First off, does anyone have a ball park way to estimate something like this? Is there a 'formula' you (or someone) may use to get at least ballpark figure on how much I should charge for doing the demo work? Obviously the cost figure will be different depending on geographic locations. Basically what I'm asking is if there is a formula say for every x square feet you charge $y per hour. Demo work in my opinion isn't something I need skilled labor for and can hire some friends who need some extra $$$ to come help. I just don't even know where to begin pricing this out. 

The second part of this project involves renting a dumpster. I have never rented a dumpster. The trash removal companies I've called haven't called me back yet but I'd rather hear opinions from the mouths of those who've rented one before (the consumer rather the vendor). I haven't the slightest clue where to begin. Sure I can just order a 20yd dumpster but is that too much? How they even price these things out? I know there is some kind of delivery fee, a rental fee and then tipping costs. What does all this mean. I can't seem to get a straight answer. Again, I just want to be able to give my customer a ballpark idea as to what this will cost...like $800 for the dumpster. This way I budget the money aside, etc... if it goes over, it goes over but at least we have a starting point. Also again is there any 'rule of thumb' formulas for figuring out how big of a dumpster I should get based on square footage of the house? As far as I know the only debris that is getting removed is construction debris, not furniture/personal items. These have already been removed. 

Any input is much appreciated. I'm not looking for exact dollar amounts, just a ballpark figure or how to get a ballpark figure. 

Thanks so much!


----------



## skillman (Sep 23, 2011)

What demo work have you done to use as a scale for your labor .


----------



## Windwash (Dec 23, 2007)

lifestooshort81 said:


> Hi Folks,
> 
> I have a perspective job that is 'foreign' to me. The customer wants me to gut his house. It was damaged by the flood water of last years tropical "superstorm" Sandy. They had 3'+ of sea water in the house. A good majority of the interior was already gutted however there is still a lot left to remove including the ceilings. Since the house was flooded and major renovation work has to done, the customer feels a though he might as well gut the whole house and re-do everything from the floor to ceiling...especially since this is out of his pocket. It's aproximately 1,670 sq. feet including the 2-car garage.
> 
> ...


Whats the age of the house and what are the finishes? Older homes with plaster and lath will take more time to demo and use more dumpster space than a newer home with sheetrock.
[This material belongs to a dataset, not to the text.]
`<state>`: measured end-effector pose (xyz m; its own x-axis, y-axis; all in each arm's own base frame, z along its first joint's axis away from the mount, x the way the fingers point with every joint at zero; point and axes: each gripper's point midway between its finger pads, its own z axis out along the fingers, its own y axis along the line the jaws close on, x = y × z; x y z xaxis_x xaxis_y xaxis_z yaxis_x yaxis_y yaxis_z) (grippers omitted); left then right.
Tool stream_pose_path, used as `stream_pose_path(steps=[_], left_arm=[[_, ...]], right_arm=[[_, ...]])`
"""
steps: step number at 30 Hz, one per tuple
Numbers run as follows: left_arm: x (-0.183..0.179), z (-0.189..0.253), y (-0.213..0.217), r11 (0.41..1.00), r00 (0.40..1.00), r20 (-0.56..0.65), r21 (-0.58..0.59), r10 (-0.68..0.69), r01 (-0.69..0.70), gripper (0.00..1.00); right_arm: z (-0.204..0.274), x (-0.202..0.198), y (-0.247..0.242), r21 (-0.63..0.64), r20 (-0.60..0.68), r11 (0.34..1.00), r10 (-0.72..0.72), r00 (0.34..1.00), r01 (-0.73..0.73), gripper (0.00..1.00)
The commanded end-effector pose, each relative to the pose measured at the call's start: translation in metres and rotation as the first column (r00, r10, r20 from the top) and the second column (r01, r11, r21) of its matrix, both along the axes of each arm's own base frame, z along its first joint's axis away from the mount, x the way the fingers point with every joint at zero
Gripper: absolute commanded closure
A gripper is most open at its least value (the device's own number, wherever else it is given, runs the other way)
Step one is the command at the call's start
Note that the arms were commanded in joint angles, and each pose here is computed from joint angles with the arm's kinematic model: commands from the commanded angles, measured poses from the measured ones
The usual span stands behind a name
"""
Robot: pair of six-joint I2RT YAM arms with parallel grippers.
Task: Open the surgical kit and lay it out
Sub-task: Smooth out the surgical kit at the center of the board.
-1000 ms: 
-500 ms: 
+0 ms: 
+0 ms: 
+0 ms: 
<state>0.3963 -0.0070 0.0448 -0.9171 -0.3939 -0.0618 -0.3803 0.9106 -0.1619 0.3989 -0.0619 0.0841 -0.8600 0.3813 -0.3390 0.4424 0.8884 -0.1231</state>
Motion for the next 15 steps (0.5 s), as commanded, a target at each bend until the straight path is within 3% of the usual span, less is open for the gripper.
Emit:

Rolled up carpet takes less demo time and dumpster space than hardwood flooring with nails sticking out.

How much insulation in walls and attic? 16" of blown in cellulose in an attic takes up space in a dumpster. R-19 fiberglass batts from a whole house of walls take up a lot of space as well.

Average size house I'd figure 10-15 yards per room for dumpster space for a sheetrocked house from the 60's or newer, maybe 20 for a large kitchen. 

Be careful with the hiring buddies thing. If there are 4 guys helping you, you will not be friends with at least 1 of them by the time your done. WC? 

Make sure to cut power and shut off water before starting demo.


----------



## MTN REMODEL LLC (Sep 3, 2010)

*Time and cost are always a trade-off*....

But where dumpster/dumping fees are pricey and labor may be less costly (maybe your case)... take some extra effort "packing the dumpster"...

Not anally, it's not a moving truck, but just some common sense....

Throw studs in parrellel.... break up some odd size pieces... break up some drywall that won't stack and put in in blocks rather than piece by piece that take alot of airspace.... etc

I leave a plugged in circ saw right next to the dumpster.... 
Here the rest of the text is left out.